» EXERCISE GOAL
Once the pictures are removed, reproduce what is left of the data below exactly.

» DATA PROVIDED
##############################

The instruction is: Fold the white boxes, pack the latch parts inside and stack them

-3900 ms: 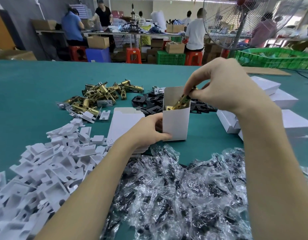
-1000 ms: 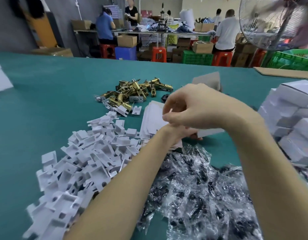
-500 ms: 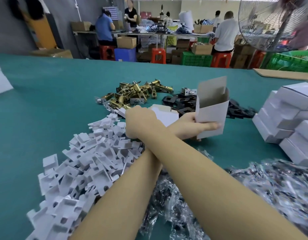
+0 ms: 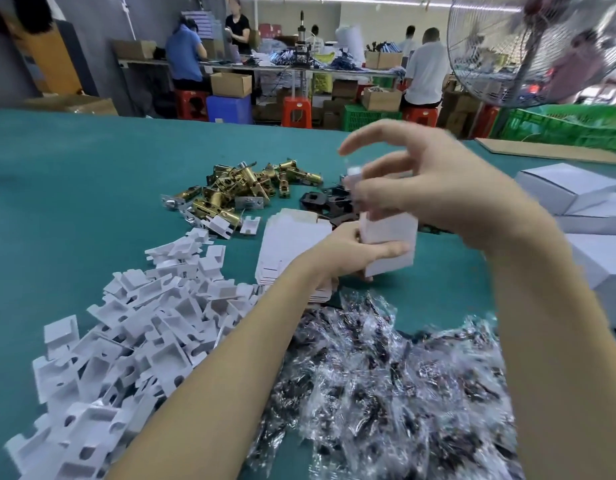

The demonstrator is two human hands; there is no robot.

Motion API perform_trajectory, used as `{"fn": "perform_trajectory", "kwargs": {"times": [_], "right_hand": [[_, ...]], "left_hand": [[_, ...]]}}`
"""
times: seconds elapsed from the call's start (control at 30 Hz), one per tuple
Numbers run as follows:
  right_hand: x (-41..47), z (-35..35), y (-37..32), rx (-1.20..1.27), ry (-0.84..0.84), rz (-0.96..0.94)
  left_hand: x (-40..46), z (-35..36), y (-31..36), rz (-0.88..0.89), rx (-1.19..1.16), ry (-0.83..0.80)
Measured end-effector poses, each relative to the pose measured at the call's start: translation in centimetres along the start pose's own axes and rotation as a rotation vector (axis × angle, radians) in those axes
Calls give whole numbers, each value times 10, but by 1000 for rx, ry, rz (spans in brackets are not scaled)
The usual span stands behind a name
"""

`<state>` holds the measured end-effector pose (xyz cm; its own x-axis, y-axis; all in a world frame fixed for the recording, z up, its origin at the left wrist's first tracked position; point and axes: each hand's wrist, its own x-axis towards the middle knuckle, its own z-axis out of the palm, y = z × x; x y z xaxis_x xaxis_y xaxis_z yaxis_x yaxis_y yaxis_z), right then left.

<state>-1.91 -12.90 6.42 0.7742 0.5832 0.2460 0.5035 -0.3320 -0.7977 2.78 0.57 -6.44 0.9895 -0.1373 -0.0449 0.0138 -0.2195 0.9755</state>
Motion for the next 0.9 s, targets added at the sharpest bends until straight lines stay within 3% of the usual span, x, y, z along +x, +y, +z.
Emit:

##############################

» WRITTEN ANSWER
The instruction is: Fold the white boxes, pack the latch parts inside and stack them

-3900 ms: 
-1000 ms: 
-500 ms: 
+0 ms: 

The demonstrator is two human hands; there is no robot.

Motion API perform_trajectory, used as `{"fn": "perform_trajectory", "kwargs": {"times": [_], "right_hand": [[_, ...]], "left_hand": [[_, ...]]}}`
"""
times: seconds elapsed from the call's start (control at 30 Hz), one per tuple
Numbers run as follows:
  right_hand: x (-41..47), z (-35..35), y (-37..32), rx (-1.20..1.27), ry (-0.84..0.84), rz (-0.96..0.94)
  left_hand: x (-40..46), z (-35..36), y (-31..36), rz (-0.88..0.89), rx (-1.19..1.16), ry (-0.83..0.80)
Measured end-effector poses, each relative to the pose measured at the call's start: translation in centimetres along the start pose's own axes and rotation as a rotation vector (axis × angle, radians) in those axes
Calls give whole numbers, each value times 10, but by 1000 for rx, ry, rz (spans in brackets are not scaled)
The usual span stands behind a name
"""

`<state>` holds the measured end-effector pose (xyz cm; its own x-axis, y-axis; all in a world frame fixed for the recording, z up, its origin at the left wrist's first tracked position; point and axes: each hand's wrist, its own x-axis towards the middle knuckle, its own z-axis out of the palm, y = z × x; x y z xaxis_x xaxis_y xaxis_z yaxis_x yaxis_y yaxis_z), right then left.

<state>-1.91 -12.90 6.42 0.7742 0.5832 0.2460 0.5035 -0.3320 -0.7977 2.78 0.57 -6.44 0.9895 -0.1373 -0.0449 0.0138 -0.2195 0.9755</state>
Motion for the next 0.9 s, targets added at the sharpest bends until straight lines stay within 3% of the usual span, x, y, z along +x, +y, +z.
Emit:

That wraps up the answer.